Stored items from a collection:
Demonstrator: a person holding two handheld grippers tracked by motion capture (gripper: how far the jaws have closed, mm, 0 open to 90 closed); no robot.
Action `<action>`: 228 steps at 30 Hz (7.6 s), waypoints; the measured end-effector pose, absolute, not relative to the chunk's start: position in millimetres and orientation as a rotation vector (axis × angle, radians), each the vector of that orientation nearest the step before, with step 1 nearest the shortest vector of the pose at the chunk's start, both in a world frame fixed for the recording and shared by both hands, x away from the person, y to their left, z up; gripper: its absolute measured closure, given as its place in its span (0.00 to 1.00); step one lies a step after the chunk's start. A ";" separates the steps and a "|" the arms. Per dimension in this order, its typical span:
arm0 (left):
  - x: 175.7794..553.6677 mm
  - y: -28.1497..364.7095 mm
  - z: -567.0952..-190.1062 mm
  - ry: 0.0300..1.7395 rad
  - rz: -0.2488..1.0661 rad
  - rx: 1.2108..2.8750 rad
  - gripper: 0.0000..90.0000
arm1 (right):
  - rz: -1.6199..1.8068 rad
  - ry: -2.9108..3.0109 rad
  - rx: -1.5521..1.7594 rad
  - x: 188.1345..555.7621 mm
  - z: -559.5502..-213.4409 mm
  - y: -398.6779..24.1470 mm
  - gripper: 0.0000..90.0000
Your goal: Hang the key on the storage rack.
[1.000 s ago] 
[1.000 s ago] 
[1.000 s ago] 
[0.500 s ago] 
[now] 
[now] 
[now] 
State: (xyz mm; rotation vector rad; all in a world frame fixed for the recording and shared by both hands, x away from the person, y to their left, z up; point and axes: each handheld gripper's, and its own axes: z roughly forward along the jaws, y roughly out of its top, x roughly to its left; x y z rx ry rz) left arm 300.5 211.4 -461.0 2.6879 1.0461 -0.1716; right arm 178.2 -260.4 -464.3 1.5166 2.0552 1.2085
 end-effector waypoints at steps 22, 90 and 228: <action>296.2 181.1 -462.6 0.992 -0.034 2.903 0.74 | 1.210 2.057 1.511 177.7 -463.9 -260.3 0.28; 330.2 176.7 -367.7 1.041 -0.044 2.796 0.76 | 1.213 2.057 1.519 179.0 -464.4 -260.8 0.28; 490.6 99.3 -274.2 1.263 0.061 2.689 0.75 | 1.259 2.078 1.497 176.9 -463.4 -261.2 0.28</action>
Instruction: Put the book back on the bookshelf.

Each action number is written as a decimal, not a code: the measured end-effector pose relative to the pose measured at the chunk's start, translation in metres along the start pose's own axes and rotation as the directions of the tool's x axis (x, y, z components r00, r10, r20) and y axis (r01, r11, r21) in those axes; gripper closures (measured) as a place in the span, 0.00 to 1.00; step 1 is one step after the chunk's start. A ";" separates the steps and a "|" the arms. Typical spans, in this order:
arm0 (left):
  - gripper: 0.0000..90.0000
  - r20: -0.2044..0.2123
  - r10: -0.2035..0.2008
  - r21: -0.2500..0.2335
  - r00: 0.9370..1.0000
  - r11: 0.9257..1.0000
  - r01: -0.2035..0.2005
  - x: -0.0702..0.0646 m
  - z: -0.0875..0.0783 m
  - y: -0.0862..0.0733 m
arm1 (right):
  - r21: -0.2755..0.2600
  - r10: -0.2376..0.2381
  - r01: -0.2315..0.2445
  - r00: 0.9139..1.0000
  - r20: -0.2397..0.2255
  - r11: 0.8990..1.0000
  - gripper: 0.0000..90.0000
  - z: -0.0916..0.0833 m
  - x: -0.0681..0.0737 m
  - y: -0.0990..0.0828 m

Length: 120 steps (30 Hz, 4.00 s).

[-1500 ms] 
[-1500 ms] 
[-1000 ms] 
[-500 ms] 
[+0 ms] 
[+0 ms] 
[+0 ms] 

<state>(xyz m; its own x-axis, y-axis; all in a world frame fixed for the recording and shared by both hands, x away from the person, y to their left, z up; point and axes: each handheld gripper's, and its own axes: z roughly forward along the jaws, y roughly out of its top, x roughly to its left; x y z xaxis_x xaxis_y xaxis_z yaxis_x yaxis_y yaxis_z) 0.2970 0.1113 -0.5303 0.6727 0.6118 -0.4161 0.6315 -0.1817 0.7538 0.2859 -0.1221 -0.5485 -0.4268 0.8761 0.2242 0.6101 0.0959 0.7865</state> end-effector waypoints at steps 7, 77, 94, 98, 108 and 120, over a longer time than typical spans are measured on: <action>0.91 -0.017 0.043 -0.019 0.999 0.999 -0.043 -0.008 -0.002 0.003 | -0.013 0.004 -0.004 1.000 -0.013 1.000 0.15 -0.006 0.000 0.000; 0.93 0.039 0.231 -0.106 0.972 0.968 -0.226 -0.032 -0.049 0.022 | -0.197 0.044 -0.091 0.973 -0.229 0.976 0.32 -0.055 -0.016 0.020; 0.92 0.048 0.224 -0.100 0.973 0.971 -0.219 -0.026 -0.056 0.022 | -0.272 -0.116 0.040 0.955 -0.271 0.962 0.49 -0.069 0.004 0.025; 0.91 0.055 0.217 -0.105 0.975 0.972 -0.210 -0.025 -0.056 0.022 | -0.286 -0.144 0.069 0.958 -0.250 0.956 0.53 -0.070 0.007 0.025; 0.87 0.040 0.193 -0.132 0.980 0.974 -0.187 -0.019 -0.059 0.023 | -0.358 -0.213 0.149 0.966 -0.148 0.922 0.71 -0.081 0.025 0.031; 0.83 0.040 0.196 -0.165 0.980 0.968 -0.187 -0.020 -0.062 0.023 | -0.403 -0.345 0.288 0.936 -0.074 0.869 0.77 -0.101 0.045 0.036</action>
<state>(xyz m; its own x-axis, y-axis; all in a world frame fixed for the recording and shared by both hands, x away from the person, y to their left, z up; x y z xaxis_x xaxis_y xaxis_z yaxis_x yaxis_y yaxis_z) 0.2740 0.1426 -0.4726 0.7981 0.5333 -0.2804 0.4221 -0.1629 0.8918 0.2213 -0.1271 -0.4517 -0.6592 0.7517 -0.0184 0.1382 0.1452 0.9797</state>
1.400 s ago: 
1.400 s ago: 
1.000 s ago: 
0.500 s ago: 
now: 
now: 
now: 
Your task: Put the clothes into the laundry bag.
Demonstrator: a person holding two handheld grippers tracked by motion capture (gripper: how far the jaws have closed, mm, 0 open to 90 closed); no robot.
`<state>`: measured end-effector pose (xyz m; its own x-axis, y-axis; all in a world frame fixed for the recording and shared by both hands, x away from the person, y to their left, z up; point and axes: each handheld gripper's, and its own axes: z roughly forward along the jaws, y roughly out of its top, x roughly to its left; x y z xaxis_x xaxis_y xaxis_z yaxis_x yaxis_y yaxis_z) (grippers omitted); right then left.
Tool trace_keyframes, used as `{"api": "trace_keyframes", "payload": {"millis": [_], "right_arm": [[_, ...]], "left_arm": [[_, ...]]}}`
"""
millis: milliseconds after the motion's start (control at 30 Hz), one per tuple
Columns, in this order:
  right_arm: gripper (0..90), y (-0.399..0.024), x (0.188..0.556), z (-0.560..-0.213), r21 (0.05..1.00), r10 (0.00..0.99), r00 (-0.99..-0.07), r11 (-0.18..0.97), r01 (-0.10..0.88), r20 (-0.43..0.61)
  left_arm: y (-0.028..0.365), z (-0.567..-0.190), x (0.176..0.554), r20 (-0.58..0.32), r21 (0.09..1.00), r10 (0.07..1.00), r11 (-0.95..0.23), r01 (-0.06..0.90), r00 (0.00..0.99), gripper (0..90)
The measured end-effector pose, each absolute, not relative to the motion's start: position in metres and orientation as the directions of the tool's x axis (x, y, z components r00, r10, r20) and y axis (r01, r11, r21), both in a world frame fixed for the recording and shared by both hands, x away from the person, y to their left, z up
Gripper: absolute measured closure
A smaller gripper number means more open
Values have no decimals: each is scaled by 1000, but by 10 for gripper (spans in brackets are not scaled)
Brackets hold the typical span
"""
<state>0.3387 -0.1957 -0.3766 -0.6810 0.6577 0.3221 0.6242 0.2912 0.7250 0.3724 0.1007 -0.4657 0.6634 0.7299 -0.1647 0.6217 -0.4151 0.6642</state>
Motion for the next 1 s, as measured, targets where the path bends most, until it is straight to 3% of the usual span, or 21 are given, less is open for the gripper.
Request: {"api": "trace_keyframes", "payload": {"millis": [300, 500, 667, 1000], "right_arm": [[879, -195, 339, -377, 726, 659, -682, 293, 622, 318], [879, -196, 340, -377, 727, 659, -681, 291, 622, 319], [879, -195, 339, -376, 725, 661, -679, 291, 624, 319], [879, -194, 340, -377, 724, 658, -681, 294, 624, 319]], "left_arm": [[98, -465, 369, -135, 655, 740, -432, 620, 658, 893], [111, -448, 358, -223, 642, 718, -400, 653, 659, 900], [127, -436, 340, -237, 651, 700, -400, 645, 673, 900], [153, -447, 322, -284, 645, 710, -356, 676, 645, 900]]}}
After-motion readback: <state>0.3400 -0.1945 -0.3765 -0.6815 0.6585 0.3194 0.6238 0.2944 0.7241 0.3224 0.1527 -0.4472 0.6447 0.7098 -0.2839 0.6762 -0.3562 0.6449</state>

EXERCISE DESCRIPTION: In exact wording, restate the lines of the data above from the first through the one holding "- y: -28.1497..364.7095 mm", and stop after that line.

RESPONSE AREA:
Demonstrator: a person holding two handheld grippers tracked by motion capture (gripper: how far the jaws have closed, mm, 0 open to 90 closed); no robot.
Action `<action>`: 228 steps at 30 Hz (7.6 s), waypoints; the measured end-effector pose, absolute, not relative to the chunk's start: position in millimetres and orientation as a rotation vector (axis × angle, radians), each the vector of that orientation nearest the step before, with step 1 nearest the shortest vector of the pose at the chunk's start, both in a world frame fixed for the recording and shared by both hands, x away from the person, y to their left, z up; gripper: its absolute measured closure, given as its place in its span (0.00 to 1.00); step one lies a step after the chunk's start. A ";" separates the steps and a "|" the arms. Per dimension in this order, its typical span:
arm0 (left):
  - x: 175.7794..553.6677 mm
  - y: -28.1497..364.7095 mm

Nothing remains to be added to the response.